4.2. Klager stelt dat hij, gelet op de aard van de bedreigingen en het feit dat hij van zienswijze verschilt met het personeel van de inrichting, gehoord had moeten worden alvorens de bestreden beslissing werd genomen. Op grond van artikel 18, derde
lid, juncto artikel 17, derde lid, van de Pbw, dient de selectiefunctionaris klager in de gelegenheid te stellen diens bezwaarschrift schriftelijk of mondeling toe te lichten, tenzij hij het aanstonds kennelijk niet-ontvankelijk, kennelijk ongegrond of
kennelijk gegrond acht. De beroepscommissie acht de beslissing van de selectiefunctionaris klager enkel schriftelijk in de gelegenheid te stellen zijn bezwaarschrift toe te lichten niet onredelijk of onbillijk.
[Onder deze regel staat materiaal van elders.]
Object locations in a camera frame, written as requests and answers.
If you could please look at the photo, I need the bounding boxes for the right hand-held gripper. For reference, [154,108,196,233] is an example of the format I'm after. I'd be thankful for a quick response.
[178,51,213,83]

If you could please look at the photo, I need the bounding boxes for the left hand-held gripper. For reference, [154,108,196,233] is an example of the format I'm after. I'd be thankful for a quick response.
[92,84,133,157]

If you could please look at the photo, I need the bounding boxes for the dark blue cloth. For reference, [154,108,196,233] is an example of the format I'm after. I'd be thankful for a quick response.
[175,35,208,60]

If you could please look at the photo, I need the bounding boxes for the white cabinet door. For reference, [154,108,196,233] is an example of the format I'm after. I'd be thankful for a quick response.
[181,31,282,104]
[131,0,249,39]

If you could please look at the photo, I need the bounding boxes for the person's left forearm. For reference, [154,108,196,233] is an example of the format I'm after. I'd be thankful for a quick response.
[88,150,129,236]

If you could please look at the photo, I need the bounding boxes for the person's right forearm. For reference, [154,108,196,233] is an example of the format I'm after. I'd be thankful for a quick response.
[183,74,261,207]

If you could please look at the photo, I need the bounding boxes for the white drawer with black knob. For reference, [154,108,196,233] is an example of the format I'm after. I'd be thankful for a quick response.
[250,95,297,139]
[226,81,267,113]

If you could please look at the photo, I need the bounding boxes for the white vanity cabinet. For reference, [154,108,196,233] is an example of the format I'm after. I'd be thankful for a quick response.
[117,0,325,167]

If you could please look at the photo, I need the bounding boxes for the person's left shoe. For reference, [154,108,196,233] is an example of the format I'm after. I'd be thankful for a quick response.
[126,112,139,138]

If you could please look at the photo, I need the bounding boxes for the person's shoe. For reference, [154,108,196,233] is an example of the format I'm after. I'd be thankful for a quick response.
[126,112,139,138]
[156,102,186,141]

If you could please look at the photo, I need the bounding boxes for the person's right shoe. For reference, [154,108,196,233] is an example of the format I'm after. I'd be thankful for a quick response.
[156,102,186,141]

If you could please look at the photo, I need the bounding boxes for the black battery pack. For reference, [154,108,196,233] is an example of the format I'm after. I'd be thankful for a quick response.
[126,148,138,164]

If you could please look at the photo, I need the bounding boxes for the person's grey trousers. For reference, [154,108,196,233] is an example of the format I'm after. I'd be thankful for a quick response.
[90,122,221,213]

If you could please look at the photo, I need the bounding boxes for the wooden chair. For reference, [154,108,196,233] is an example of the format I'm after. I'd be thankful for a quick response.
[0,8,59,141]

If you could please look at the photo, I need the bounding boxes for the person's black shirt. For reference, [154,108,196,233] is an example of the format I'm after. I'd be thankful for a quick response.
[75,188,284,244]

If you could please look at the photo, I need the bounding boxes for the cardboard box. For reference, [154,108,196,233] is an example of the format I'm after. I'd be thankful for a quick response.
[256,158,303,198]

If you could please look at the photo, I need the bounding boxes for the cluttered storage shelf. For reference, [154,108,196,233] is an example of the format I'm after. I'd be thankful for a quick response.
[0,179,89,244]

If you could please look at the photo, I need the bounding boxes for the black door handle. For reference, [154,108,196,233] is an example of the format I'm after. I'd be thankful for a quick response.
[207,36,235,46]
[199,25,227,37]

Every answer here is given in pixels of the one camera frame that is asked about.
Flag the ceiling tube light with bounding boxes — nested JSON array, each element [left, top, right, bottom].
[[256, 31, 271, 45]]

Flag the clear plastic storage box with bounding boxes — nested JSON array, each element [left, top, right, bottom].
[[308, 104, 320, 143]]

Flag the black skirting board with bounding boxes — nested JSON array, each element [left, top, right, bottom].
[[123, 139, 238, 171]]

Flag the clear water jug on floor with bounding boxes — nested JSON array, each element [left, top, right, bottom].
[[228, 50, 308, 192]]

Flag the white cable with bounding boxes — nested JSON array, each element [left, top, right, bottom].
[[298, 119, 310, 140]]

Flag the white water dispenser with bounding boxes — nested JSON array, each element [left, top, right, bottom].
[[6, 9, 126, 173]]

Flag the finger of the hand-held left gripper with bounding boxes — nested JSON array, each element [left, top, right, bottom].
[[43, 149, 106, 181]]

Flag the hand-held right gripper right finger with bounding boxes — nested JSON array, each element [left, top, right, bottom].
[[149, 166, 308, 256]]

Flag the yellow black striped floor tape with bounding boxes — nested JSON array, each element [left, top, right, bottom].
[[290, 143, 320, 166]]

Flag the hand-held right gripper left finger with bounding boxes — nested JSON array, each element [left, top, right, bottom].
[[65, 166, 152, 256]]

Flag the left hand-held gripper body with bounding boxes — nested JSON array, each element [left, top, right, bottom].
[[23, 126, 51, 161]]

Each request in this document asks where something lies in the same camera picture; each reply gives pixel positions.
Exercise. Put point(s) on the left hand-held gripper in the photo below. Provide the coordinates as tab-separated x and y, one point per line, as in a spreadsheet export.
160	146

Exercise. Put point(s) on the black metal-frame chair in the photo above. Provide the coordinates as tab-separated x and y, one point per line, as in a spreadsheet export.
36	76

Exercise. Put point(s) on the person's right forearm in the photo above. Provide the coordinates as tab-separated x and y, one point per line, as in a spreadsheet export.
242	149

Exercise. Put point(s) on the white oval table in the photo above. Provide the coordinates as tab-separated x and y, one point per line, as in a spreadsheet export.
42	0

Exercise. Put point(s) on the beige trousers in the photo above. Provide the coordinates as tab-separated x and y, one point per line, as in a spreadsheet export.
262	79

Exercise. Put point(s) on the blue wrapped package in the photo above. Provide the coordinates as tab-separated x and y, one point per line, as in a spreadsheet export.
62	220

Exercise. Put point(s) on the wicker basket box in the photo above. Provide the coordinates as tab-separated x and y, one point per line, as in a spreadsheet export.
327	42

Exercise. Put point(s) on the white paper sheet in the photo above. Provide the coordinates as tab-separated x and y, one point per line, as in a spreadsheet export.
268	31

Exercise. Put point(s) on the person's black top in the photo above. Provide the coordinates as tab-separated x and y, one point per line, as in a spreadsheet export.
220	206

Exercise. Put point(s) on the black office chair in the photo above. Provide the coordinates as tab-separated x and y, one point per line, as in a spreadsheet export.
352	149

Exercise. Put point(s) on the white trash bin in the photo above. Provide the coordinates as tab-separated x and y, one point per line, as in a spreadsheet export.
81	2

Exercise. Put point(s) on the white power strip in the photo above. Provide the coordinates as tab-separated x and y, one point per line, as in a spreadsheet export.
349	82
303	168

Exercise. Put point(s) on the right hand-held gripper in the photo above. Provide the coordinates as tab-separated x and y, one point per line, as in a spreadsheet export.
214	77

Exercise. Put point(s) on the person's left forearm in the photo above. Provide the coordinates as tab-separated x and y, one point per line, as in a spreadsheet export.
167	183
4.3. De door klager aangevoerde omstandigheden vormen onvoldoende reden op grond waarvan moet worden afgeweken van het onder 4.1 vermelde uitgangspunt. Hierbij is in aanmerking genomen dat uit het selectieadvies van de directeur van de p.i. Ter Apel
volgt dat er geen aanwijzingen zijn dat klager bedreigd wordt en dat zijn veiligheid in de inrichting niet meer gewaarborgd kan worden. Niet gebleken is dat hiervan niet kan worden uitgegaan. De op de onder 3.2 genoemde gronden gebaseerde beslissing
van
de selectiefunctionaris kan dan ook, bij afweging van alle in aanmerking komende belangen, niet als onredelijk of onbillijk worden aangemerkt.

5. De uitspraak
De beroepscommissie verklaart het beroep ongegrond.

Aldus gegeven door de beroepscommissie voornoemd, bestaande uit mr. J.W. Wabeke, voorzitter, J.G.A. van den Brand en mr. M.A.G. Rutten, leden, in tegenwoordigheid van L.L. Heikens, secretaris, op 9 augustus 2016.